**What you should do**
Go through the data below and gather each line containing "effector".

Supplied information START

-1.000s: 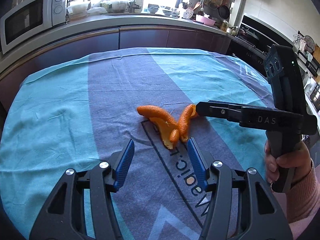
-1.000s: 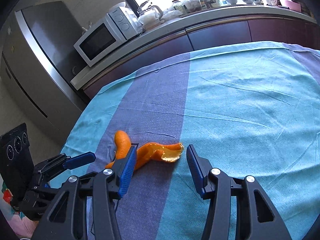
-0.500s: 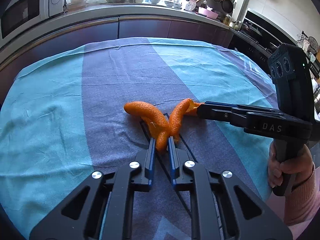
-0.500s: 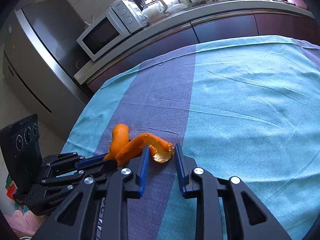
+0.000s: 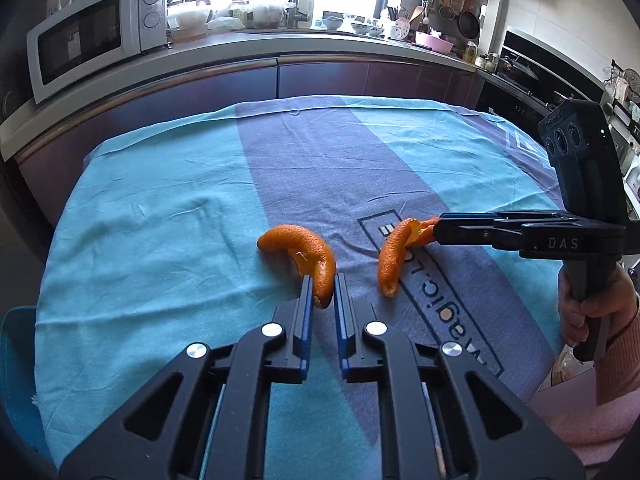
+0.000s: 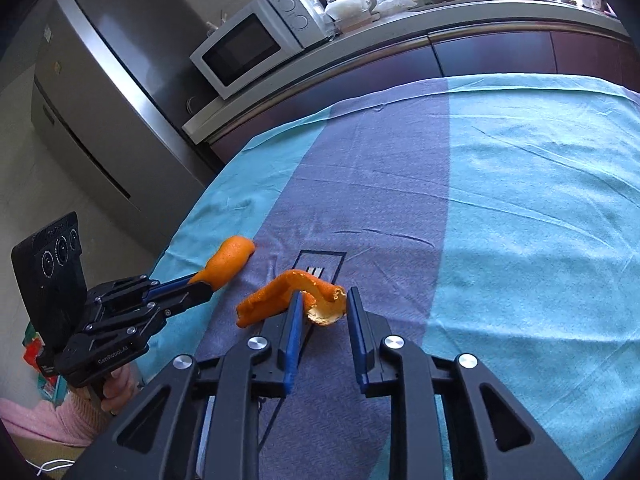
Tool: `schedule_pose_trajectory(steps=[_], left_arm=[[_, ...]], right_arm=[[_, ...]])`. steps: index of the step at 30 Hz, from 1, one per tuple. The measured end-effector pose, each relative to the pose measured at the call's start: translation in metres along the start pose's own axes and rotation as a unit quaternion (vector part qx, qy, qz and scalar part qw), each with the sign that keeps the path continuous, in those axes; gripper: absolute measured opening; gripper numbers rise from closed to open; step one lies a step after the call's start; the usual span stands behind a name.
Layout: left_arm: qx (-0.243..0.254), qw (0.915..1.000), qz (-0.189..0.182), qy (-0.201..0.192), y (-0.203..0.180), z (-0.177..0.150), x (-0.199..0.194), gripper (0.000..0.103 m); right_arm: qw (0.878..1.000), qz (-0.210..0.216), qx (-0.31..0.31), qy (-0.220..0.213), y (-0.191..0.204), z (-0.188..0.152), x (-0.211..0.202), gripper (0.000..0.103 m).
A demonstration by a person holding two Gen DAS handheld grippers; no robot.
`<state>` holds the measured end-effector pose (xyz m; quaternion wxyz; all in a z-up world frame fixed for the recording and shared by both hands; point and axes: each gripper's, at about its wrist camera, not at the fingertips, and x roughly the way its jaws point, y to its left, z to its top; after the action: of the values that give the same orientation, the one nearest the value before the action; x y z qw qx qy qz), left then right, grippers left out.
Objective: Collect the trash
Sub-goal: 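Grasp an orange peel with the left tool while the right tool grasps another peel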
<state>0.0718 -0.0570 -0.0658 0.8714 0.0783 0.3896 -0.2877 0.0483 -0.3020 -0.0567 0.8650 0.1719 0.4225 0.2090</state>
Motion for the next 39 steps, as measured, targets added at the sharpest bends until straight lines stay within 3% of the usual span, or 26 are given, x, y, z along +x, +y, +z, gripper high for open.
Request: schedule_pose_trajectory(steps=[6,9,11,12,16,39], left_arm=[[-0.012,0.9999,0.001,0.002,0.012,-0.009,-0.005,0.018],[-0.016,0.9999,0.002,0.003,0.011,-0.010,-0.002,0.028],[-0.020,0.9998,0.001,0.004,0.012,-0.011,0.000,0.029],[-0.024,0.9997,-0.003,0.005,0.013,-0.011,0.001,0.029],[-0.034,0.9992,-0.018,0.005,0.014,-0.013,0.004,0.013],[-0.049,0.9968,0.037,-0.051,0.035,-0.029,-0.050,0.009]], right_arm=[[1.000,-0.012,-0.007,-0.006,0.003,0.006,0.006,0.050],[1.000,-0.018,-0.012,0.004,0.004,0.007,0.013,0.051],[0.999,-0.027,-0.027,0.007,0.010,0.006,0.014,0.047],[0.999,-0.028,-0.032,0.012,0.012,0.005,0.016,0.038],[0.999,-0.029,-0.040,0.012,0.015,0.004,0.016,0.023],[0.998,0.065,0.020,-0.017,0.024,0.011,0.018,0.006]])
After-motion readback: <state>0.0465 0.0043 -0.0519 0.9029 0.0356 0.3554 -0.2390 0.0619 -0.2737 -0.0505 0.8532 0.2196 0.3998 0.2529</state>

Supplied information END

**Exercise output**
Tool: `schedule_pose_trajectory(steps=[_], left_arm=[[_, ...]], right_arm=[[_, ...]])`. steps: index of the step at 30 Hz, from 1, one per tuple. The measured end-effector pose, each relative to the pose measured at the call's start: translation in metres along the start pose's own axes and rotation as a unit quaternion (vector part qx, qy, qz and scalar part qw), each with the sign that keeps the path continuous, in those axes; gripper: absolute measured opening; gripper numbers rise from closed to open; step one lies a step after the call's start; the usual span stands behind a name.
`<state>` holds the measured end-effector pose (xyz m; quaternion wxyz; all in a z-up world frame fixed for the recording and shared by both hands; point and axes: each gripper's, at about its wrist camera, not at the fingertips, and x roughly the way its jaws point, y to its left, z to its top; after the action: of the values that give the same orientation, the one nearest the value before the action; x y z qw qx qy qz), left then right, grippers left out.

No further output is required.